В материи замедленном распаде Своя торжественность и потаённый смысл — Перетекание простого бытия В небытиё. И у домов старинных штукатурка Неспешно сыплется И обнажает плоть кирпичных стен. Так дом живёт своей отдельной жизнью — Воспоминаниями о жильцах, Его своим дыханьем согревавших, И о руках, которые дверей Касались, окон и предметов — Тех, что потеряны давным-давно. И человек очнётся лишь от сна, Не ведая причины странной грусти. И целый миг чужим воспоминаньем живёт… И улыбается ему.

 

«Меж пространством и временем — тайная связь…»

Меж пространством и временем — тайная связь.    Кто нарушит Эту тонкую нить — потеряет себя и свой кров. И бескрайняя степь обожжённую выветрит душу В бесконечном пути сквозь печальную сказку веков. Выйдет волк на курган. И захлопает крыльями птица. И промчится табун, серебристый от звёздных дождей. Терпкий запах степи в коридоре глухом растворится, И холодный сквозняк сдует пепел с ладони моей. Из бездонности времени — плач или странное пенье. Чей-то голос «…прощай!», чей-то голос в ответ: «…не забудь!». И полётом стрелы обернётся чужое мгновенье, И навылет пробьёт, и собою украсит мне грудь.
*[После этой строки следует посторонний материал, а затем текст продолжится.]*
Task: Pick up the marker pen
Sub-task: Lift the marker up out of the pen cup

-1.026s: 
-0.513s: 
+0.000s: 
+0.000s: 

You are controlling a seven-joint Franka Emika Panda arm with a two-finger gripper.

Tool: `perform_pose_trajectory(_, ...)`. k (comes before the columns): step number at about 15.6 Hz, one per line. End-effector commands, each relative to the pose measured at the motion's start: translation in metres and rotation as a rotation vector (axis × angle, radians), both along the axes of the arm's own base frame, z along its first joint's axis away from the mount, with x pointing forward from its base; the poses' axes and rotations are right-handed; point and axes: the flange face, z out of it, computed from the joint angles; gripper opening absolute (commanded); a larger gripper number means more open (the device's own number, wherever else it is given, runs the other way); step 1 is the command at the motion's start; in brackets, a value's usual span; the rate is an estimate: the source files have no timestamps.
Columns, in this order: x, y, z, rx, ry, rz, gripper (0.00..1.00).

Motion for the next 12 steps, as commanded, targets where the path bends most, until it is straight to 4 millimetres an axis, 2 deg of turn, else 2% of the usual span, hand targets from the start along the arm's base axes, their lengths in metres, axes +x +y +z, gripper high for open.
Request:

И прогнётся ковыль. И закружат в немом хороводе Мириады огней на высоком на Млечном Пути… Так и сходят с ума. Исчезают, навеки уходят, При создании мира себя в переплавку пустив.

 

«Смерть в окно постучится однажды…»

Смерть в окно постучится однажды Лунной ночью иль пасмурным днём, И к плечу прикоснётся, и скажет: «Ты довольно грешила. Пойдём». И в полёте уже равнодушно Я взгляну с ледяной высоты, И увижу, как площади кружат, И вздымаются к небу мосты. За лесами потянутся степи, Замелькают квадраты полей, Но ничто не кольнёт, не зацепит И души не коснётся моей. Лишь пронзительно и сиротливо Над какой-нибудь тихой рекой Свистнет ветер, и старая ива Покачает корявой рукой. Камышами поклонится берег, И подёрнется рябью вода, И тогда я, пожалуй, поверю, Что прощаюсь и впрямь — навсегда. И, быть может, на миг затоскую, Увидав далеко-далеко На земле возле стога — гнедую Со своим золотым стригунком. И рванусь, и заплачу бесслёзно, И беспамятству смерти на зло Понесу к холодеющим звёздам Вечной боли живое тепло.